▸ Assignment: Extract all lines that hold "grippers" from the records below.

=== Records ===

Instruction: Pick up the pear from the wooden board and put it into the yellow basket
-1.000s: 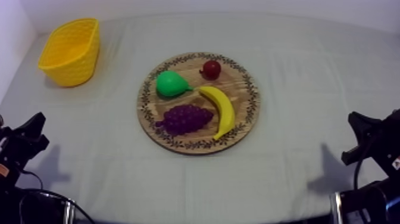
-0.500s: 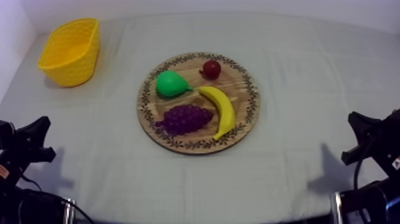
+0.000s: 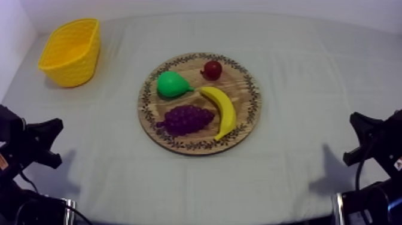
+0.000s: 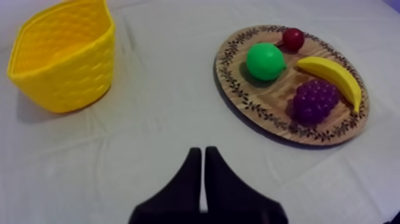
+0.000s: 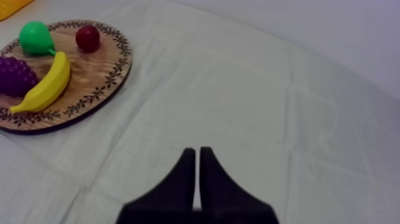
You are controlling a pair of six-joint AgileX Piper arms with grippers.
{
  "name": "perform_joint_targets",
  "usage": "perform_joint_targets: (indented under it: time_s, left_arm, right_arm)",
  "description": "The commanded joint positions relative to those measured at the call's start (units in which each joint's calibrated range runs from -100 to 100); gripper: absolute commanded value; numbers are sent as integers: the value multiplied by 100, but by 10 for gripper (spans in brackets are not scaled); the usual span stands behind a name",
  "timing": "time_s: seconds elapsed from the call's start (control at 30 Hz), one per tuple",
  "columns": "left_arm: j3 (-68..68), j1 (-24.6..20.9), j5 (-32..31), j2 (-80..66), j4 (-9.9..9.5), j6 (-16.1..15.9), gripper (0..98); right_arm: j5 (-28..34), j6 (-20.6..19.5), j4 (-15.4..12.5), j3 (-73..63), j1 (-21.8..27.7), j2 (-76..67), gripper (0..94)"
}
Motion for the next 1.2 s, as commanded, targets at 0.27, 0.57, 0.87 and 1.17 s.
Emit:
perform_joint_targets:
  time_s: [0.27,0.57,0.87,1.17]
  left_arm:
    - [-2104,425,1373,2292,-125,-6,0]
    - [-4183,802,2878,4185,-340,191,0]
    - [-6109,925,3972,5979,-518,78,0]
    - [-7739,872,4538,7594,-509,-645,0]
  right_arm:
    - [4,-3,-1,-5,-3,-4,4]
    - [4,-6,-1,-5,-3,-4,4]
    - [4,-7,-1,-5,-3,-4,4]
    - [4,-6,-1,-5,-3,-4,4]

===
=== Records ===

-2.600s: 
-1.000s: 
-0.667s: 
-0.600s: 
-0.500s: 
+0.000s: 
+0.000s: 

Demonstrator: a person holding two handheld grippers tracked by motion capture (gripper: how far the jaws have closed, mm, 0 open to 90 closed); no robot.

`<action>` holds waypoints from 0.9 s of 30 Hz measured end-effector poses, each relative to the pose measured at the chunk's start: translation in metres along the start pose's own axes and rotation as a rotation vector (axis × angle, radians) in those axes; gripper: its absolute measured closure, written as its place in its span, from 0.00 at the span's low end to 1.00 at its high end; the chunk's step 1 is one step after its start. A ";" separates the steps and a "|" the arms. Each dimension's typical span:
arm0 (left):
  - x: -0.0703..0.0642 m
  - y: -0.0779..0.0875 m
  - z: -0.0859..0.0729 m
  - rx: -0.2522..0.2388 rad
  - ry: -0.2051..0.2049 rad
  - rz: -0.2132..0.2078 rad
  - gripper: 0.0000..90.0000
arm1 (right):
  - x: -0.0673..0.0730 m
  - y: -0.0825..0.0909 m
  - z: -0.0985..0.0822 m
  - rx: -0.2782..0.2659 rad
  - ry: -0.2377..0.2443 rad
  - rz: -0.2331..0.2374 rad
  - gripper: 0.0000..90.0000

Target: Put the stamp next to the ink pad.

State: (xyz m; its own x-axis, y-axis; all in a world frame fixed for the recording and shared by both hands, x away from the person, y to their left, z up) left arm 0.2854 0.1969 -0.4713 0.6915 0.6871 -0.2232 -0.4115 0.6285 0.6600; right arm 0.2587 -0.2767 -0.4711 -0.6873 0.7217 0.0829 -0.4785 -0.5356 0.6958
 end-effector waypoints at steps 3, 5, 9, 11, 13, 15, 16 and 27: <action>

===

▸ Answer box:
You are controlling a pair of six-joint AgileX Piper arms with grippers.
Demonstrator: a person holding two handheld grippers tracked by motion capture (gripper: how far the jaws have closed, mm, 0 open to 90 closed); no robot.

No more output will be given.